Author: Sheri Denkensohn
No, the caps lock did not get stuck on my keyboard. I meant to have the first 3 letters stand out. Why? Because I’ve had some experiences where I still shake my head over an assumption and it kind of makes the person who made the assumption seem like the rear end of a donkey.
I’ve been thinking about writing about this topic for a while, and I was moved to finally do so after reading a blog in the Huffington Post (from 2015, but still relevant). In the blog, the writer, an individual with Spinal Muscular Atrophy, relays to the reader that most people assume that his girlfriend is his caregiver.
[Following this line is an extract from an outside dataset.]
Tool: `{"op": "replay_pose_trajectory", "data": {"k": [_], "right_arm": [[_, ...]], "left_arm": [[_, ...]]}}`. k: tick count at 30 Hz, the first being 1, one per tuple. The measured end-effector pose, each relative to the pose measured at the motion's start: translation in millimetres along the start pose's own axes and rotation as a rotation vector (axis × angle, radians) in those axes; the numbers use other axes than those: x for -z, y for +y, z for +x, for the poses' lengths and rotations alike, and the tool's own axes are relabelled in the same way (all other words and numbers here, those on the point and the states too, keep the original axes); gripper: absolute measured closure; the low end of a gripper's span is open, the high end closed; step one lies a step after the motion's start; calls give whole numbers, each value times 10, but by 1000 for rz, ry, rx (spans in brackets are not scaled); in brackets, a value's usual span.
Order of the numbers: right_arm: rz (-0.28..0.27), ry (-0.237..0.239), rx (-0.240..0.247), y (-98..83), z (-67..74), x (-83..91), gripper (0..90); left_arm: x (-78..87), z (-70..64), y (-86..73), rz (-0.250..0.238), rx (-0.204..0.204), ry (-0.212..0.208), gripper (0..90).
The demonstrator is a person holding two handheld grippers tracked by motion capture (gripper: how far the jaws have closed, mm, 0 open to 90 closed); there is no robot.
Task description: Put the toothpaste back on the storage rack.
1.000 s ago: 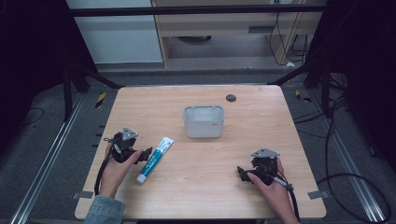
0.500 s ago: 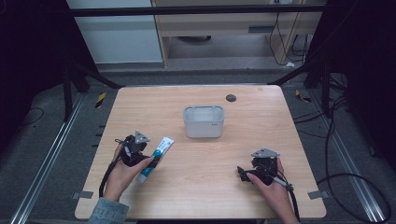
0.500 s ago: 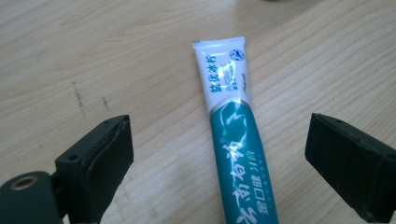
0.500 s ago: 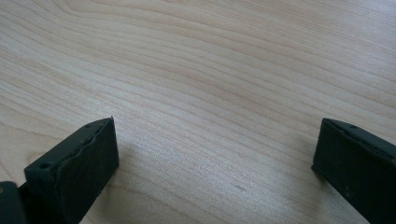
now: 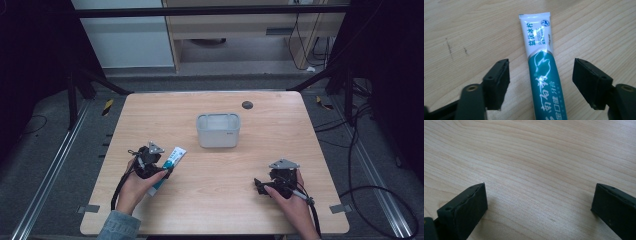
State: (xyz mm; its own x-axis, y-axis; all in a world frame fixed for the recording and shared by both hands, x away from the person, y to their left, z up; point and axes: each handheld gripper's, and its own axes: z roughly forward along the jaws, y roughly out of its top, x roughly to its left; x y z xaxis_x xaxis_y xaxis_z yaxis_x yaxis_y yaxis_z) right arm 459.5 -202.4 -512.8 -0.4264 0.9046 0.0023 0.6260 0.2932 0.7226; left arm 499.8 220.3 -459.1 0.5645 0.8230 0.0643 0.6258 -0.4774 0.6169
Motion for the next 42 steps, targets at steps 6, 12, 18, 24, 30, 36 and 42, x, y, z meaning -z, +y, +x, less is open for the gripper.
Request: {"op": "replay_pose_trajectory", "data": {"k": [6, 12, 18, 24, 30, 36, 42], "right_arm": [[0, -3, 2, -1, -1, 0, 4], [0, -3, 2, -1, -1, 0, 4], [0, -3, 2, -2, -1, 0, 4], [0, -3, 2, -2, -1, 0, 4], [0, -3, 2, -2, -1, 0, 4], [0, -3, 2, -2, -1, 0, 4], [0, -3, 2, -2, -1, 0, 4]], "left_arm": [[-49, 0, 57, -9, -5, -21, 426], [-150, 27, 142, 6, -11, -33, 443], [-256, 60, 185, 28, 1, -11, 450], [-316, 76, 139, 55, 17, -26, 446], [-369, 82, 110, 75, 26, -38, 451], [-375, 86, 106, 73, 33, -55, 502], [-364, 96, 93, 65, 27, -47, 571]]}}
His name is Shane Burcaw and he has a book coming out at the end of April.
I know that some people have had limited exposure to people with disabilities, but why make an assumption like that? We are not freaks who don’t experience the joys of the human condition, like love and marriage.
On a trip to Richmond, VA, my husband Tony and I were checking into a hotel and we went up to our room in one elevator while the bellman (with our luggage) rode up in a separate elevator with my personal assistant. He delivered our baggage, but after he left the room, my assistant told us that he asked her if I was Tony’s mother. Yes, mother!!!! Not even sister!! My mouth was on the floor! Even though we all laughed, it really hurt to think that this person could not envision Tony and me in a loving relationship as husband and wife.
Honestly, I believe that he came to this conclusion because he could not conceive of the fact that two individuals in wheelchairs would be married to each other and not related in some other way. I don’t think he was a bad man, I just think that his experience and exposure to people with disabilities limited his own ability to envision a loving relationship between the two of us.
What is the solution? Quite frankly, I don’t think there is one except for the fact that I would encourage everyone to have a broad mind. Think and not assume. Believe that people of all shapes, sizes, colors and gender have loving relationships. And don’t make assumptions that are rooted in past societal norms and beliefs. If you do that, those 3 capitalized letters won’t apply to you.